Taliban Rulers Gone, Afghans Plant Again

ROME -- Afghanistan's opium production has dramatically increased this year
due to U.S.-led military strikes that toppled the Taliban rulers and enabled
widespread poppy planting, the head of the United Nations' drug agency said
Friday.

Opium output in Afghanistan this year is expected to be 3,400 tons.

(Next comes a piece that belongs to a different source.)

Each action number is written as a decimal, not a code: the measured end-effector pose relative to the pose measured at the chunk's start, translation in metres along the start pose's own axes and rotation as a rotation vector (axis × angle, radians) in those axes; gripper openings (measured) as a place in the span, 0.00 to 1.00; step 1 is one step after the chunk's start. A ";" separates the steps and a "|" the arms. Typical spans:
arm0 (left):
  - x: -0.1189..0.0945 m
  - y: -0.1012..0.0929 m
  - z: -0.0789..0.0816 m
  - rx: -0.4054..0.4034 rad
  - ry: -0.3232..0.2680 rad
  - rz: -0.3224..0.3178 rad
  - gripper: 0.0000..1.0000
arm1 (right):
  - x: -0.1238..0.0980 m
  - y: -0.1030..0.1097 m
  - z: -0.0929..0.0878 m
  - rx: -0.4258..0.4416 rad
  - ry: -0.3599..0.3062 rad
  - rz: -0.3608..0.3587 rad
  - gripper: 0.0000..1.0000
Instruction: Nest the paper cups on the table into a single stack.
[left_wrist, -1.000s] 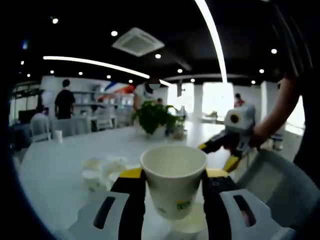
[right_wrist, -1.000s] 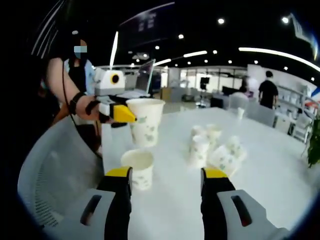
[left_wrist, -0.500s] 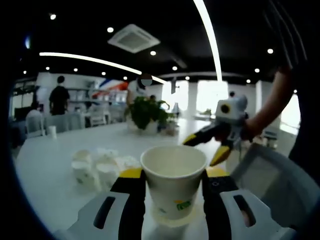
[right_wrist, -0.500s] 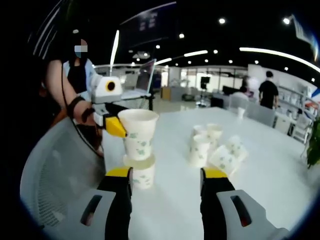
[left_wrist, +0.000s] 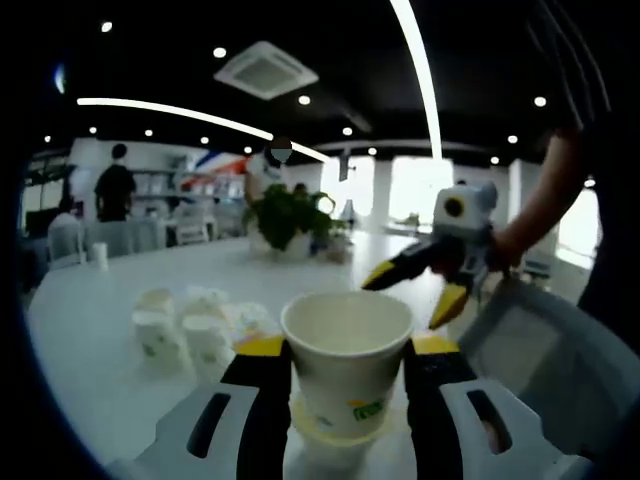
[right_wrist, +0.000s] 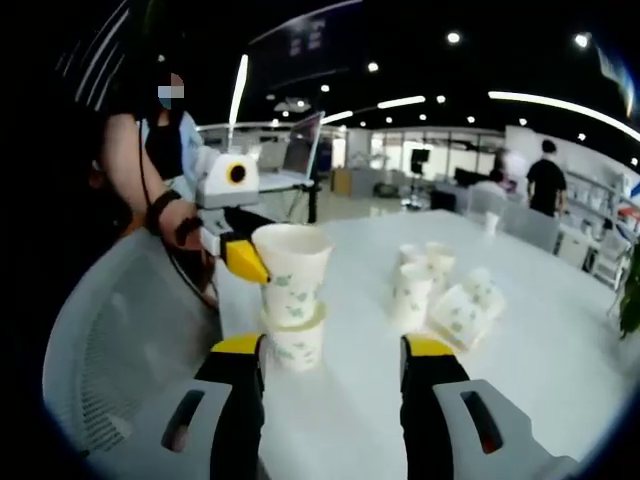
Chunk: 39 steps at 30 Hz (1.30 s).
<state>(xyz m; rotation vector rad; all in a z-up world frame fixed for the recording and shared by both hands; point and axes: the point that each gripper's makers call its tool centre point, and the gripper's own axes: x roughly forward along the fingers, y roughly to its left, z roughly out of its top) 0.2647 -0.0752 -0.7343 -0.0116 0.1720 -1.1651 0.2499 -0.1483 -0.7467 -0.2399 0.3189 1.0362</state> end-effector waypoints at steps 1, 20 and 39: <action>0.000 0.000 -0.001 0.001 0.001 0.000 0.43 | -0.001 0.000 0.000 0.006 -0.001 -0.002 0.51; -0.003 -0.003 -0.022 -0.031 0.056 0.004 0.50 | -0.004 0.007 -0.004 0.014 0.010 0.004 0.47; -0.005 -0.005 -0.017 -0.030 0.042 0.001 0.48 | -0.003 0.010 -0.004 0.017 0.014 0.002 0.48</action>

In 2001,
185 tons were produced when the Taliban rulers cracked down on poppy
cultivation.

The shift was because "one regime was on the run in the autumn of last year
while the new government was not even on the radar screen," said Antonio
Maria Costa, the agency's executive director.

The forecast is made in a report by the UN Office on Drugs and Crime.

But the 2002 estimate remains 25 percent lower than the record output in
1999, when Afghanistan was providing about 70 percent of the world's opium.

The new government under President Hamid Karzai banned the cultivation,
processing, trafficking and consumption of opiates, but it has appeared
unable to enforce the ban.

Farmers were promised $350 per acre for not growing poppies, but there have
been protests, some of them violent, in several southern towns over
compensation payments.

Last month, the government reasserted the ban on poppy planting, but many
farmers have defied it. With the country's economy devastated by war and
drought, the attraction of the lucrative crop is huge.

Prices shot up tenfold when the Taliban's 2001 crackdown pushed down opium
stocks, further encouraging farmers to sow the 2002 crop, Costa said.